A disastrous flood occurred in Hiroshima, Japan, on 19 August 2014, with more than 200 mm of cumulative rainfall recorded over a 3-h period. Hirota et al. (2016, hereafter H16) analyzed this flood event and determined that two large-scale atmospheric features, an atmospheric river (AR) and a cutoff low, played a significant causal role in this torrential rainfall.

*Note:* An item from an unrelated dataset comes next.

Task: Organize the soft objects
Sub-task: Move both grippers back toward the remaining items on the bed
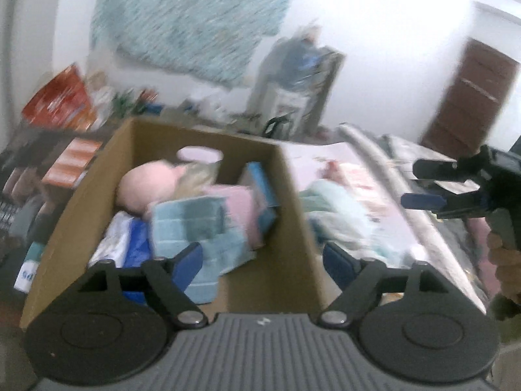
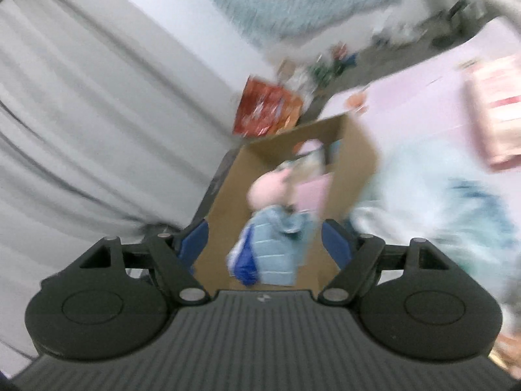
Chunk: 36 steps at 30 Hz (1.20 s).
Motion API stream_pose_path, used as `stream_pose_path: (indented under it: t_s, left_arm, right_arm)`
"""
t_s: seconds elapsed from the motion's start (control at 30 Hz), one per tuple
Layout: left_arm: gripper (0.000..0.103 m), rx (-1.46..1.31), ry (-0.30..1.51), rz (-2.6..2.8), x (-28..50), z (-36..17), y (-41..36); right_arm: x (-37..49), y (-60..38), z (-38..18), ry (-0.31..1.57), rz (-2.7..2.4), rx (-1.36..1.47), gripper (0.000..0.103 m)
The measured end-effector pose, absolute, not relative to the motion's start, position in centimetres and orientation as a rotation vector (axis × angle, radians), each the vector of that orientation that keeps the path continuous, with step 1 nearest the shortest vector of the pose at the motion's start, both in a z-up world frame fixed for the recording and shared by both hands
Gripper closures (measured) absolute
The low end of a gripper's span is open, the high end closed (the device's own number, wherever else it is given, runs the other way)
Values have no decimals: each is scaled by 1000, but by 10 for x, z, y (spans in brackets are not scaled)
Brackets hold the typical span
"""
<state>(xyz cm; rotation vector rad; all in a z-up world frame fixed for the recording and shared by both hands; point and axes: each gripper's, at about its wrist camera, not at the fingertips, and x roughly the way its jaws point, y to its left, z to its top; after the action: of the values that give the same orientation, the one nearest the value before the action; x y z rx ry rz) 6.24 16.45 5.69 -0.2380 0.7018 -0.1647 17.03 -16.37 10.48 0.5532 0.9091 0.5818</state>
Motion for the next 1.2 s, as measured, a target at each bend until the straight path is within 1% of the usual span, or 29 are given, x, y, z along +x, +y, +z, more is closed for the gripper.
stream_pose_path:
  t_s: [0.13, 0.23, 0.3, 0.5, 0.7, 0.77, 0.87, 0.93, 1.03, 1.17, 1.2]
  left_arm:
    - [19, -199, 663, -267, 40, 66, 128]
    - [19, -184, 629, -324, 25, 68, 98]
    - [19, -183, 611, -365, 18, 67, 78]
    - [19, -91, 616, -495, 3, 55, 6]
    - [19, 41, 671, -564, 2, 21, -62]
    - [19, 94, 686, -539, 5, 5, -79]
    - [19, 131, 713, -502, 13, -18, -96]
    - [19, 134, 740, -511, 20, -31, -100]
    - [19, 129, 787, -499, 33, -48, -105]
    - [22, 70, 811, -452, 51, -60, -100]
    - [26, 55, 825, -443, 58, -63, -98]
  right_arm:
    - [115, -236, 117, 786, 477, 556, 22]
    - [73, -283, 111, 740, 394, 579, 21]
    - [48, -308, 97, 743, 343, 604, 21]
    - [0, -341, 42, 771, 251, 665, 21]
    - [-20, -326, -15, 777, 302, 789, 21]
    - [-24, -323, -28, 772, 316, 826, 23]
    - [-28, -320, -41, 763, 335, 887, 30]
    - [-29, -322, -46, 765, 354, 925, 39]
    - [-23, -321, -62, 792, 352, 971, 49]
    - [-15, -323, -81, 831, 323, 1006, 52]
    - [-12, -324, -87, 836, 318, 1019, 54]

ARs are long, narrow regions with high water vapor content that contribute to a large portion of water vapor transport from the tropics to the midlatitudes (Zhu and Newell 1998; Ralph et al. 2004; Gimeno et al. 2014). They are identified more frequently in midlatitude ocean basins than over land or at other latitudes (Guan and Waliser 2015). ARs possess large water vapor content in both the boundary layer and the free troposphere (Ralph et al. 2004). Heavy rainfall events along the western margins of continents generally occur in conjunction with the landfall of ARs (Ralph et al. 2006; Dettinger et al. 2011), and most of the precipitation associated with ARs occurs as orographic precipitation (Ralph et al. 2011). A large fraction of ARs occur during the cool season because they are associated with the warm sector of extratropical cyclones (Gimeno et al. 2014). However, in the western North Pacific, the highest frequency of ARs is observed during the summer months, associated with the East Asia monsoon, and such ARs are noted to have complex shapes (Mundhenk et al. 2016; Kamae et al. 2017).

Cutoff lows are cold-core upper cyclonic eddies that are isolated from the meandering, upper-level westerly jet. An approaching cutoff low destabilizes the atmosphere due to the accompanying upper-level cold air and induces severe weather events such as hailstorms (Chen and Tang 2004; Zhang et al. 2008).

Cutoff lows over the western North Pacific are generated around a mid-Pacific trough located at 160°E–160°W (Sakamoto and Takahashi 2005; Wen et al. 2018) and are linked to Rossby wave breaking (Wernli and Sprenger 2007). An anticyclone generally occurs below a cutoff low (Sugi and Kanamitsu 1982; Chen and Tang 2004; Nieto et al. 2008). Cutoff lows have a greater effect on precipitation patterns over dry regions than over wet regions (Favre et al. 2013; Abatzoglou 2016).

The H16 study investigated the effects of a cutoff low and an AR on precipitation through potential vorticity (PV) inversion analyses and sensitivity studies using a cloud-resolving model. H16 emphasized the essential role of interplay between an AR, existing along with a large-scale trough and providing anomalous moisture to the free troposphere, and an upper tropospheric cutoff low, which dynamically induced upward motion in the midtroposphere as well as thermodynamically destabilized the atmosphere in the midlevels, around 600 hPa. The main purpose of this study is the statistical investigation of the enhancement of precipitation through the interplay between an AR and a cutoff low, as in the case of the extreme rainfall at Hiroshima.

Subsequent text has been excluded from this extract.